Gillibrand was a pro-Second Amendment; anti-bailout; border security Blue Dog. At least she was when representing a Republican leaning upstate district. Since joining the Upper Chamber she's been reeducated to modify her views to appease liberal downstate Democrats.
And she shouldn't have bothered. Congresswoman Carolyn Maloney, a liberal from Manhattan's "silk Stocking" district, has all but announced her primary bid and tied with her in the polls. And don't think anyone who has the Citicorp HQ in her district won't be able to raise cash at will.
Gillibrand's strength and weakness is she is viewed as "the upstate senator". Upstate NY thinks--correctly--it is the forgotten child in NY State politics. But it cast about 45% of the vote in an off-year general election. An upstate Democrat is well positioned to win a two way statewide race given the inevitable Democratic pluralities out of the City.
But an upstate candidate is poorly positioned to win a contested nomination. Over 50% of Democratic primary votes are cast in the City, and another 20% in the suburbs. There are very few parts of the City (the 9th CD; the 13th CD; some legislative districts in Queens) where a Democrat of Gillibrand's background is going to be well received. As long as Maloney can frame this race as the NYC liberal against the less reliable girl from Albany, she is going to win this primary...since Gillibrand will need a virtually unanimous vote upstate to offset NYC. And , barring sudden interest by a serious Republican--Maloney wins the general election.
Let's assume the Republicans run someone akin to a John Spencer or a Howard Mills. And let's assume Gillibrand did a Lieberman. I doubt the Republican could garner 20% of the statewide vote under this scenario; since I think Gillibrand pulls from their regional upstate base.

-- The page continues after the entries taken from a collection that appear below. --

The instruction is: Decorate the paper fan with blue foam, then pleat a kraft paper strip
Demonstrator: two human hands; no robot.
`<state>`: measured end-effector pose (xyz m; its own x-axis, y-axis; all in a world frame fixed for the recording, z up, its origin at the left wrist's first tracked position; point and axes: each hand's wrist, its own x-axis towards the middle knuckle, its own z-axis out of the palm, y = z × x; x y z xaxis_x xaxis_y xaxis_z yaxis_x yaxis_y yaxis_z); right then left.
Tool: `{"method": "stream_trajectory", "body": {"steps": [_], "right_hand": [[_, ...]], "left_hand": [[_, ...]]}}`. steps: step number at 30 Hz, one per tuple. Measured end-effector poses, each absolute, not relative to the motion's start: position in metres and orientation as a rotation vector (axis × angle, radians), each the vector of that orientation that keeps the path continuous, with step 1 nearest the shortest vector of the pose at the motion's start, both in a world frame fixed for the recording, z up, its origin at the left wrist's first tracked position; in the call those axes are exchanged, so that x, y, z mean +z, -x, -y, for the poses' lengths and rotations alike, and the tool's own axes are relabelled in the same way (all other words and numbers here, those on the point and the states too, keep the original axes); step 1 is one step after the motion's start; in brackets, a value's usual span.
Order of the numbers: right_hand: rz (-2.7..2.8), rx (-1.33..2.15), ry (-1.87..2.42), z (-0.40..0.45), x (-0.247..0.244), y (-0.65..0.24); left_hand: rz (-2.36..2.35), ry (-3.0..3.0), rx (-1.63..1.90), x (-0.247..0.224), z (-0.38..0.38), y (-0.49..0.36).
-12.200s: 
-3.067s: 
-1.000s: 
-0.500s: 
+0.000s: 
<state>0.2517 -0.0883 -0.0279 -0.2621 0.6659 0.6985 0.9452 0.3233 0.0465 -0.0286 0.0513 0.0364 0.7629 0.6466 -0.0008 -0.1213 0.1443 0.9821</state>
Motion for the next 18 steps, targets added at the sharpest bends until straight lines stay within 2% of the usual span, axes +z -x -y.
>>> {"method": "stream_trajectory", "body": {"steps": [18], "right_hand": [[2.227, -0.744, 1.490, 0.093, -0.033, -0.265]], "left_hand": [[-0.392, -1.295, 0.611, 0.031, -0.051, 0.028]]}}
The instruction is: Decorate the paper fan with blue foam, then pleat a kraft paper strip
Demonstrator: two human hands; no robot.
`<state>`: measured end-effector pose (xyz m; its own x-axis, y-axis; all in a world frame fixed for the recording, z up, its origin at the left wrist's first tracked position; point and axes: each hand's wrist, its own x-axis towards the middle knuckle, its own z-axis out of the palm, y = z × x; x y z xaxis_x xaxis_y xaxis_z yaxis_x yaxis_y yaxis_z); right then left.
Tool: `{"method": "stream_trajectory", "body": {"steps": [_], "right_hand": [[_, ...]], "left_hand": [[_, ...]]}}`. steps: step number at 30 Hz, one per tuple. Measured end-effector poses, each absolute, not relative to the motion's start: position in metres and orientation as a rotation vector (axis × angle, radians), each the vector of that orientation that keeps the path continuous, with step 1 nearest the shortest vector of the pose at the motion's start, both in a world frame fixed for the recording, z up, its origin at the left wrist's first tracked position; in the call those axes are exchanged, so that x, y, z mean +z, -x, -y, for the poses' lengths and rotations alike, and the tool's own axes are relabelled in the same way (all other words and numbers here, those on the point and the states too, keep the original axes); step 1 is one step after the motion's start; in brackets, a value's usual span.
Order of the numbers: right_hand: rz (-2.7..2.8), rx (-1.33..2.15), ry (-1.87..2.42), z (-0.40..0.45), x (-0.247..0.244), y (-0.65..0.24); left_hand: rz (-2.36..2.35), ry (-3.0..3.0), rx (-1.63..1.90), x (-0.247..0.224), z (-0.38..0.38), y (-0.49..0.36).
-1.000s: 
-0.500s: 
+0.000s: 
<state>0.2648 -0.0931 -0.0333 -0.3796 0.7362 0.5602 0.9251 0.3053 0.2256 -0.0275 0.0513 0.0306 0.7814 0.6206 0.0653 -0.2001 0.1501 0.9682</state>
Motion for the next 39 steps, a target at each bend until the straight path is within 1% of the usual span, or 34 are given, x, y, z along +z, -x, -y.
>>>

Now let's assume Upstate Democrats stuck with Gillibrand. Under these circumstances she'd just need to cobble together enough soft Republicans and independents in the suburbs and outer boroughs to win. (Hmm, Bloomberg and Giuliani endorsements?) . I think there's an easier path for her to get 42% in a general election than 50% in a Democratic primary. Especially since there already is a centrist 3rd Party (the Independence Party) which is guaranteed a ballot spot for the '10 NYS general election.
I think that centrists of both parties are going to have to come to grips with the reality that if they want to stay in office, they will have to do it themselves. It's better to stay in office with the "cup of Joe" then to be tossed out trying to be the partisan your record proves you are not.
Perhaps MA State Treasurer Tim Cahill, planning a independent candidacy against embattled Obama clone Gov. Deval Patrick, is the start of a trend?
We've been told that Republicans don't make moderates feel very welcome. How welcome are the Democrats under Obama, Reid and Pelosi?...especially if you are a moderate from a blue state?